Putting these various techniques together results in an algorithm for multiplying two matrices with a deliberately stingy number of multiplications overall — at least in theory. The laser method is not intended to be practical; it’s just a way to think about the ideal way to multiply matrices. “We never run the method [on a computer],” Zhou said. “We analyze it.”

And that analysis is what led to the biggest improvement to omega in more than a decade.

**A Loss Is Found**

Last summer’s paper, by Duan, Zhou and Wu, showed that Strassen’s process could still be sped up significantly. It was all because of a concept they called a hidden loss, buried deep within previous analyses — “a result of unintentionally killing too many blocks,” Zhou said.

The laser method works by labeling blocks with overlaps as garbage, slated for disposal; other blocks are deemed worthy and will be saved. The selection process, however, is somewhat randomized. A block rated as garbage may, in fact, turn out to be useful after all. This wasn’t a total surprise, but by examining many of these random choices, Duan’s team determined that the laser method was systematically undervaluing blocks: More blocks should be saved and fewer thrown out. And, as is usually the case, less waste translates into greater efficiency.

“Being able to keep more blocks without overlap thus leads to … a faster matrix multiplication algorithm,” Le Gall said.

After proving the existence of this loss, Duan’s team modified the way that the laser method labeled blocks, reducing the waste substantially. As a result, they set a new upper bound for omega at around 2.371866 — an improvement over the previous upper bound of 2.3728596, set in 2020 by Josh Alman and Vassilevska Williams. That may seem like a modest change, lowering the bound by just about 0.001. But it’s the single biggest improvement scientists have seen since 2010. Vassilevska Williams and Alman’s 2020 result, by comparison, only improved upon its predecessor by 0.00001.

But what’s most exciting for researchers isn’t just the new record itself — which didn’t last long. It’s also the fact that the paper revealed a new avenue for improvement that, until then, had gone totally unnoticed. For nearly four decades, everyone has been relying upon the same laser method, Le Gall said. “Then they found that, well, we can do better.”

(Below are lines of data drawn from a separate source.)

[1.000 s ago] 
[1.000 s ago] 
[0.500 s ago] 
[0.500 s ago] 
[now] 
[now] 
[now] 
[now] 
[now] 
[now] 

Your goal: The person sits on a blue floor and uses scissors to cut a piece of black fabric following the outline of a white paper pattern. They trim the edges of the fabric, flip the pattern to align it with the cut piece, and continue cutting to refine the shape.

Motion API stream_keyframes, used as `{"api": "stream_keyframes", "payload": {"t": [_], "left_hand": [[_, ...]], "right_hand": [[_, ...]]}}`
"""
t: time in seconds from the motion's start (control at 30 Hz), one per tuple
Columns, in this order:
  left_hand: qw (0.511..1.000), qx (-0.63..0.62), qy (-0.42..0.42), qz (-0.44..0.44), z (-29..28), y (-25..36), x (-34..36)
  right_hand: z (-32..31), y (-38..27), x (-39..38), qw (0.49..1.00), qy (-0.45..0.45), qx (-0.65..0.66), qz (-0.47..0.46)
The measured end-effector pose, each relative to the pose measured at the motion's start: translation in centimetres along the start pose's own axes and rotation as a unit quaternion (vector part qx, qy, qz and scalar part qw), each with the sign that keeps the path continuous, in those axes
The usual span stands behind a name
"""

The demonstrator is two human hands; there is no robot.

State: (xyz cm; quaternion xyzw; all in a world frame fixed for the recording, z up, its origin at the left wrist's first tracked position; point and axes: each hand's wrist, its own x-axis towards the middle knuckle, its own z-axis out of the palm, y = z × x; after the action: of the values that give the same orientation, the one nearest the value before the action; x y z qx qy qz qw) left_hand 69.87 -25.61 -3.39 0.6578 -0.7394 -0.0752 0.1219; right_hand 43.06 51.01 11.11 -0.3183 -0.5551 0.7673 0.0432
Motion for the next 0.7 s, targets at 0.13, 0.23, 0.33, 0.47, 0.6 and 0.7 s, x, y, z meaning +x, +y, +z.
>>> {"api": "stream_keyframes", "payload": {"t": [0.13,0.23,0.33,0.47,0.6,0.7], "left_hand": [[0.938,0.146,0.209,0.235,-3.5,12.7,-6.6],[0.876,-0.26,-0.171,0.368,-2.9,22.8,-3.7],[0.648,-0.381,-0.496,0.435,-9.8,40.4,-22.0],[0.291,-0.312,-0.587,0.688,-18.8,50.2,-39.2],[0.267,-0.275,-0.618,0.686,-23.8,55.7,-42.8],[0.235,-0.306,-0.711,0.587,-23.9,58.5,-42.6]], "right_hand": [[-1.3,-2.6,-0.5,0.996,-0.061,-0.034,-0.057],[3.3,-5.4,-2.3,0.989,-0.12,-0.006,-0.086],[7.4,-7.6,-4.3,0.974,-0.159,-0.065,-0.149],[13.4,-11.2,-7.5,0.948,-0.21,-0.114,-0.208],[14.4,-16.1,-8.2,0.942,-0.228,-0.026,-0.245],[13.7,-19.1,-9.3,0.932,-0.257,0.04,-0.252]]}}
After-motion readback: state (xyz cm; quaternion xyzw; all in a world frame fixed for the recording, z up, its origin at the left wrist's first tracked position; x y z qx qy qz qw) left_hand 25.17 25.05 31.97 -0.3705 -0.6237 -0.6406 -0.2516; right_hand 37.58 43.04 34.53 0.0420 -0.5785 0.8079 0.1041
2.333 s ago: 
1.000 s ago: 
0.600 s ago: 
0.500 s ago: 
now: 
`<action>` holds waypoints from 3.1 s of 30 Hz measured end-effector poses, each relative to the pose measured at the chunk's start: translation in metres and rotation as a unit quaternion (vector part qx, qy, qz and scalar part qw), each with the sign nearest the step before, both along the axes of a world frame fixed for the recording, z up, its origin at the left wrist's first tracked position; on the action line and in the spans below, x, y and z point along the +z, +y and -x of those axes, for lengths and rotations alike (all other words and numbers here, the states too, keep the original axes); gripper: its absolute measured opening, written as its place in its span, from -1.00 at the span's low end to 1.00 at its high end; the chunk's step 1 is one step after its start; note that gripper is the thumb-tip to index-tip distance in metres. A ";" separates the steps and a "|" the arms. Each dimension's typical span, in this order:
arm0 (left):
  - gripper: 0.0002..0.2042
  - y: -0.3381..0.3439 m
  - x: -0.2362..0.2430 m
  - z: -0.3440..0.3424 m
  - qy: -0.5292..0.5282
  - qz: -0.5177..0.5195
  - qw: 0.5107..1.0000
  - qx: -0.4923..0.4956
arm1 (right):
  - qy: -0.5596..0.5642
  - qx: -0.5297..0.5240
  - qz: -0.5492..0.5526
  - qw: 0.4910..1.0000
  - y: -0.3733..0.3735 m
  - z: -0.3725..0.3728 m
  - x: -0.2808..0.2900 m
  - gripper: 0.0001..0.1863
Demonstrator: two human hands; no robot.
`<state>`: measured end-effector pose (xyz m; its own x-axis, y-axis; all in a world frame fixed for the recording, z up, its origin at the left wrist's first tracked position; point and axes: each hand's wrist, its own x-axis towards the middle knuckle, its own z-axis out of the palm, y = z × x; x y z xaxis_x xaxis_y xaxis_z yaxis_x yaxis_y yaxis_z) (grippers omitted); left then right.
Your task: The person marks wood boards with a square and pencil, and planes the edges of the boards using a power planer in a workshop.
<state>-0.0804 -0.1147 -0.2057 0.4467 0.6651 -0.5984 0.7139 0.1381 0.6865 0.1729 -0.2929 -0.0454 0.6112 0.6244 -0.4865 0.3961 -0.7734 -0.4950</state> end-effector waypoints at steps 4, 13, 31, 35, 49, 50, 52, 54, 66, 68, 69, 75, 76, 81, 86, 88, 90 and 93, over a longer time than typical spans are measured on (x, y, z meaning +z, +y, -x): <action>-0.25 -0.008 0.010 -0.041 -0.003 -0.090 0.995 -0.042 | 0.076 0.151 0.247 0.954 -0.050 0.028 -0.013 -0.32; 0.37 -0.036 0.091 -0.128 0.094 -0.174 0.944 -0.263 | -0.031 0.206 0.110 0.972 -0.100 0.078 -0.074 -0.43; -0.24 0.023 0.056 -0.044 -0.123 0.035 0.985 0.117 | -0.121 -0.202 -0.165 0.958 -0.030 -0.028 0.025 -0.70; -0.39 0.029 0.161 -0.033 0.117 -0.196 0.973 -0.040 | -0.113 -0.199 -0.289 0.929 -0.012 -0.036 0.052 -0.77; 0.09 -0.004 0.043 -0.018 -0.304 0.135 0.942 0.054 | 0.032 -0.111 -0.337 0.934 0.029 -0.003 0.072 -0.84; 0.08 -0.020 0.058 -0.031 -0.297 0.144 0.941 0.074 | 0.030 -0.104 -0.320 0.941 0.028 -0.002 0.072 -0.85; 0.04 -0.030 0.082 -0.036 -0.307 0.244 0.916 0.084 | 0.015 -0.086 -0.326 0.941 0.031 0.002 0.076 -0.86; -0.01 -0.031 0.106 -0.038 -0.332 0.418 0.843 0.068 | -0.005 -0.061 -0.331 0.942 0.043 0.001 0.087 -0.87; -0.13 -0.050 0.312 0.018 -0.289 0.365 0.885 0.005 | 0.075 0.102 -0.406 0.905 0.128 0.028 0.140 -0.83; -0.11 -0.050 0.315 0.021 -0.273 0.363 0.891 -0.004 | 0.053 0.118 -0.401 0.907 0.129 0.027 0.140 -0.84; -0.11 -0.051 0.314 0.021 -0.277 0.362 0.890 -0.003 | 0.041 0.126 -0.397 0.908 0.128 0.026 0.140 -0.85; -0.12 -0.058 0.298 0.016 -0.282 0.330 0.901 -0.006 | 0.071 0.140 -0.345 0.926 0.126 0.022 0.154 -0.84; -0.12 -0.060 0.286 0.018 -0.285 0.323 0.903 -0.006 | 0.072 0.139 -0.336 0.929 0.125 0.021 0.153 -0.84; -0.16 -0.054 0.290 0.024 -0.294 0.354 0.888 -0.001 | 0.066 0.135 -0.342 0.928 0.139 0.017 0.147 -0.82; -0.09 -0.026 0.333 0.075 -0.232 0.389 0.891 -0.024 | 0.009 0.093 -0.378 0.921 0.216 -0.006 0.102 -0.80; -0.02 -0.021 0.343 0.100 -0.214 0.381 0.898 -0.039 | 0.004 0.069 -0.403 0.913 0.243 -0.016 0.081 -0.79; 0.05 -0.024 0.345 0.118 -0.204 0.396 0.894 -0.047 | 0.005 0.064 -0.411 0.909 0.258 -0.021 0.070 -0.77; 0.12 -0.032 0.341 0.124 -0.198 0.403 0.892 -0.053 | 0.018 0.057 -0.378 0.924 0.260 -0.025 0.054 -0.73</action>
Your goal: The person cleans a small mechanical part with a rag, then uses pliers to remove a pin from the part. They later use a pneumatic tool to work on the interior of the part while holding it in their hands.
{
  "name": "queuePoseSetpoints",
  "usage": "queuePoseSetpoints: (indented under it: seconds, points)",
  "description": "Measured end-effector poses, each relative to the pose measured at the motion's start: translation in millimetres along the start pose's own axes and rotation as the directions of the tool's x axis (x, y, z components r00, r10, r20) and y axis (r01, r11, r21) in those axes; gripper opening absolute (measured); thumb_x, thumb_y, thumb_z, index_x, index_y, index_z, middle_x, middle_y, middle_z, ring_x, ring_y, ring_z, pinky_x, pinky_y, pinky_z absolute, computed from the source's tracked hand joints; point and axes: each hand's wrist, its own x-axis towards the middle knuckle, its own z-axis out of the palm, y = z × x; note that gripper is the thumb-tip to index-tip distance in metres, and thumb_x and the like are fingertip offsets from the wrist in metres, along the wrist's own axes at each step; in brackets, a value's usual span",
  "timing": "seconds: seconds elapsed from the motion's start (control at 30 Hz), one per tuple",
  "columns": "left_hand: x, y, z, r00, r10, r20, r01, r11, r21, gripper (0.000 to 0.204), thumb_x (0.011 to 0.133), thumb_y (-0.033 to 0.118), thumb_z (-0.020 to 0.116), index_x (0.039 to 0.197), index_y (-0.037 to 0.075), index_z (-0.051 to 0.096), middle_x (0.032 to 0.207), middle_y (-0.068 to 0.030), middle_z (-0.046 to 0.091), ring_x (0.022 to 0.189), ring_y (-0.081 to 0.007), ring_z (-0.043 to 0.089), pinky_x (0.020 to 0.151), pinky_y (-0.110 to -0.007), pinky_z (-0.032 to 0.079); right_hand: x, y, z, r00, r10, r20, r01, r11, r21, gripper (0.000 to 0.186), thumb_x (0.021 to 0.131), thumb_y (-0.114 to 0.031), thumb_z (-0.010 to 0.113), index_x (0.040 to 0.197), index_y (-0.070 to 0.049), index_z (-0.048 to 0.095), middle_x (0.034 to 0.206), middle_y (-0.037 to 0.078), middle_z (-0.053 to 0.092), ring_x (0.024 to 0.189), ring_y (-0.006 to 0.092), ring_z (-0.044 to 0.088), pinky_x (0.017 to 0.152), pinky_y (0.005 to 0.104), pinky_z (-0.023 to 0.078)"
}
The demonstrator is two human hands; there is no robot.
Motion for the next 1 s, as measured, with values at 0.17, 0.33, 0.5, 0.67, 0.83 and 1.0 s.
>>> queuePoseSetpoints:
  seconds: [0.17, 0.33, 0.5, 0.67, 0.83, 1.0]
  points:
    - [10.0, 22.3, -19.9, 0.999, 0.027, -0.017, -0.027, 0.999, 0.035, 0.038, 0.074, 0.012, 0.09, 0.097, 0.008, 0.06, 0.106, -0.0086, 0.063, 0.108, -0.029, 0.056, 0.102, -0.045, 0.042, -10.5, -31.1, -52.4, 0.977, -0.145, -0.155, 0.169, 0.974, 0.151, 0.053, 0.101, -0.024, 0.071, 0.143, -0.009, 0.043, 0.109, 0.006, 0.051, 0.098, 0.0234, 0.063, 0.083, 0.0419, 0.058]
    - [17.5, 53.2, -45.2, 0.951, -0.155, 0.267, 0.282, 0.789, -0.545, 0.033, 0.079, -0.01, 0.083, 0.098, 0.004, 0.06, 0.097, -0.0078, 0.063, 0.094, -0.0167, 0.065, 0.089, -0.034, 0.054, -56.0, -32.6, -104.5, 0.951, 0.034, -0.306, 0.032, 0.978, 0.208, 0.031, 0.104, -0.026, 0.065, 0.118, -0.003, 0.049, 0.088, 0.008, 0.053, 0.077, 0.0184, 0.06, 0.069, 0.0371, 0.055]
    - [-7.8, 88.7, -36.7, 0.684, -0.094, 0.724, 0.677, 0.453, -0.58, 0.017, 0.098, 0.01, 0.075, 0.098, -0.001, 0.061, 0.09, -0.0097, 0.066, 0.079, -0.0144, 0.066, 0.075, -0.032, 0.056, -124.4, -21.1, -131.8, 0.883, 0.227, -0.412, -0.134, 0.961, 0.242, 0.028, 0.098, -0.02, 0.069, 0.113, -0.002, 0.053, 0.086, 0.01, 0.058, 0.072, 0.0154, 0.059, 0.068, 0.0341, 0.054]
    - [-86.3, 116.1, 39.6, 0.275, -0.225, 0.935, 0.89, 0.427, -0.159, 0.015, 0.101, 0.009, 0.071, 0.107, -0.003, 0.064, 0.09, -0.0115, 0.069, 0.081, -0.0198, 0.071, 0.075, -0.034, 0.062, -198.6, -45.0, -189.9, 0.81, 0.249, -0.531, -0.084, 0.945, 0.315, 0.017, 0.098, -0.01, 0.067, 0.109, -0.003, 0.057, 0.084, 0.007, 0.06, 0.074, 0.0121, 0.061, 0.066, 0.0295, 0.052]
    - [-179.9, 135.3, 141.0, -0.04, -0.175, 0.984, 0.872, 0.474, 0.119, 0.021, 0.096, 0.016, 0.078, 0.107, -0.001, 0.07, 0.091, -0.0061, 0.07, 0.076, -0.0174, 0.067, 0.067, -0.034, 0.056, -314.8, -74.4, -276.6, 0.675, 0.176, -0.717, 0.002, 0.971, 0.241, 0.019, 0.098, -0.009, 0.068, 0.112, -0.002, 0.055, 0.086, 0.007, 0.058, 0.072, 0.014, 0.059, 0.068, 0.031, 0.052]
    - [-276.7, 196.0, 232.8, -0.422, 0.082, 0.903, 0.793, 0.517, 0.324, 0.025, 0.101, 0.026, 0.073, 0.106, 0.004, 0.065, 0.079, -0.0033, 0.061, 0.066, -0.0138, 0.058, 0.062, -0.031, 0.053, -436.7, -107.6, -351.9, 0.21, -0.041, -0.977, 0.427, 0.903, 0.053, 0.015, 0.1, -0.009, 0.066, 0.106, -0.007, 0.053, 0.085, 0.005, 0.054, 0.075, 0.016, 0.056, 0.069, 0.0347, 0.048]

The January 2024 paper refined this new approach, enabling Vassilevska Williams, Zhou and their co-authors to further reduce the hidden loss. This led to an additional improvement of omega’s upper bound, reducing it to 2.371552. The authors also generalized that same technique to improve the multiplication process for rectangular (*n*-by-*m*) matrices — a procedure that has applications in graph theory, machine learning and other areas.

Some further progress along these lines is all but certain, but there are limits. In 2015, Le Gall and two collaborators proved that the current approach — the laser method coupled with the Coppersmith-Winograd recipe — cannot yield an omega below 2.3078. To make any further improvements, Le Gall said, “you need to improve upon the original [approach] of Coppersmith and Winograd that has not really changed since 1987**.”** But so far, nobody has come up with a better way. There may not even be one.

“Improving omega is actually part of understanding this problem,” Zhou said. “If we can understand the problem well, then we can design better algorithms for it. [And] people are still in the very early stages of understanding this age-old problem.”